Movie review: We Need to Talk About Kevin
The image that dominates Lynne Ramsay's screen adaptation of Lionel Shriver's novel We Need To Talk About Kevin is Tilda Swinton's face.
It is pale, fearful and alert.
The tortured mother bird dips and dances to the demands of her angry cuckoo, her monstrous son Kevin. The film is a pungent depiction of maternal torment, but its weakness is that the torment never lets up.
The structure, which hints from the start at some terrible adolescent event for which the mother Eva is widely blamed, steals away suspense.
We're left in little doubt, early on, that a very bad thing happens, and it quickly becomes clear that Kevin is at the root of it. The question shifts from the "what" to the "why", revealed in passages of jumpy flashback: on this question, too, the answers are sparse.
Eva is mysteriously unhappy with her pregnancy.
When Kevin is born, he cries constantly, for no perceptible reason: his sole purpose appears to be to cause his mother misery.
As a small boy (Jasper Newell), he thwarts her at every turn, refusing to potty train or play ball, in any sense. Her sing-song voice fakes that of a naturally loving mother. Kevin smells the play-acting, and despises her for it.

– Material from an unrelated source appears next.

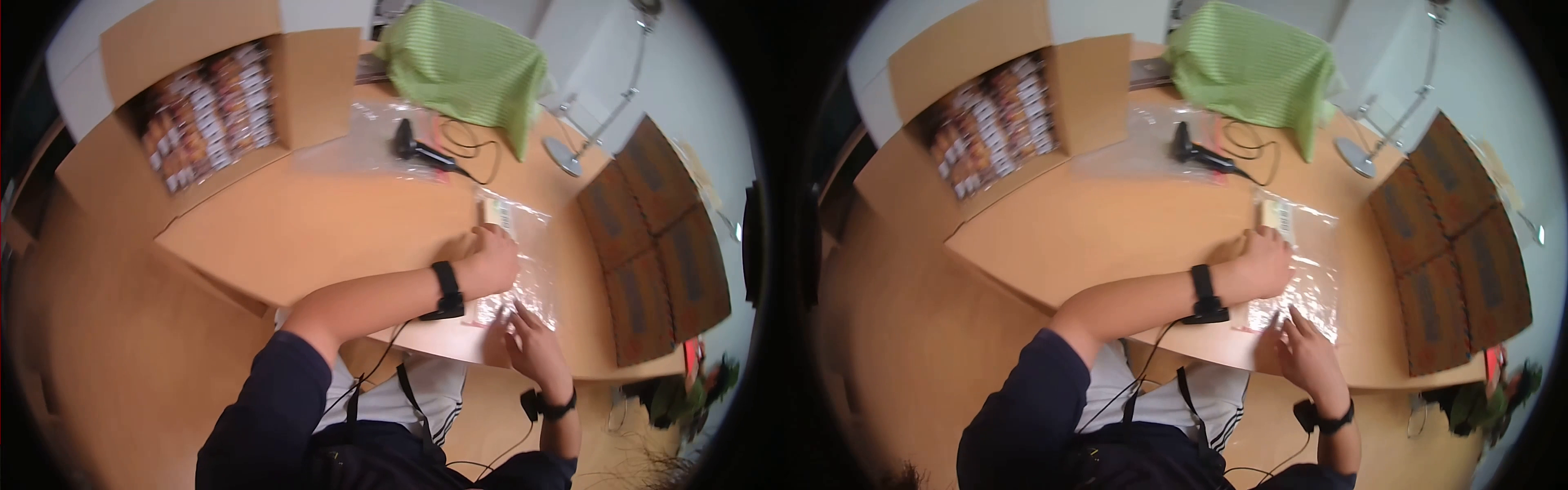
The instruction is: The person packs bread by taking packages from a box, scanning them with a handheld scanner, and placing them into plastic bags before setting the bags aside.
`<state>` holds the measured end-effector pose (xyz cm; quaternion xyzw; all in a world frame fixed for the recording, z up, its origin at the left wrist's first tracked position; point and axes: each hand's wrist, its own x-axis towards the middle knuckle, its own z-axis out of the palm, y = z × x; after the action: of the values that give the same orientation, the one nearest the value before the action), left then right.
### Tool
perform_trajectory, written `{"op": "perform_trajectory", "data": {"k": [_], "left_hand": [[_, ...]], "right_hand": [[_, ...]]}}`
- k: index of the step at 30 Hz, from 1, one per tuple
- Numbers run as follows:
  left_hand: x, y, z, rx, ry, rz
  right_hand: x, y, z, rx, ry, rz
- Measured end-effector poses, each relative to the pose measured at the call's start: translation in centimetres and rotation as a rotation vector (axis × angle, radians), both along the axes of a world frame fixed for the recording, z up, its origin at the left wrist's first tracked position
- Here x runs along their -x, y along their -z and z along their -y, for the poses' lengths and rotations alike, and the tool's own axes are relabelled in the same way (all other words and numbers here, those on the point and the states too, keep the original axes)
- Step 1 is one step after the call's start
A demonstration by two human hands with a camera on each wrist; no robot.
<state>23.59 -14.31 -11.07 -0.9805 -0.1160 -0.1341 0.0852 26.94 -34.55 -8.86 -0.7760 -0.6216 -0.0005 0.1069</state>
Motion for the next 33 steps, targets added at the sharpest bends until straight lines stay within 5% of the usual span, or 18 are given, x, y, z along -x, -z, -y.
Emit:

By the time he is an adolescent (Ezra Miller), sloe-eyed and ruby-lipped, his anger is seeking ever more flamboyant forms of expression.
Swinton is superb as a mother estranged from her child, whose frustration is so terrifying she can't permit herself to express it - except once, when she pushes Kevin over, fracturing his arm.
The film is often powerful, but it is one-dimensional and curiously unenjoyable.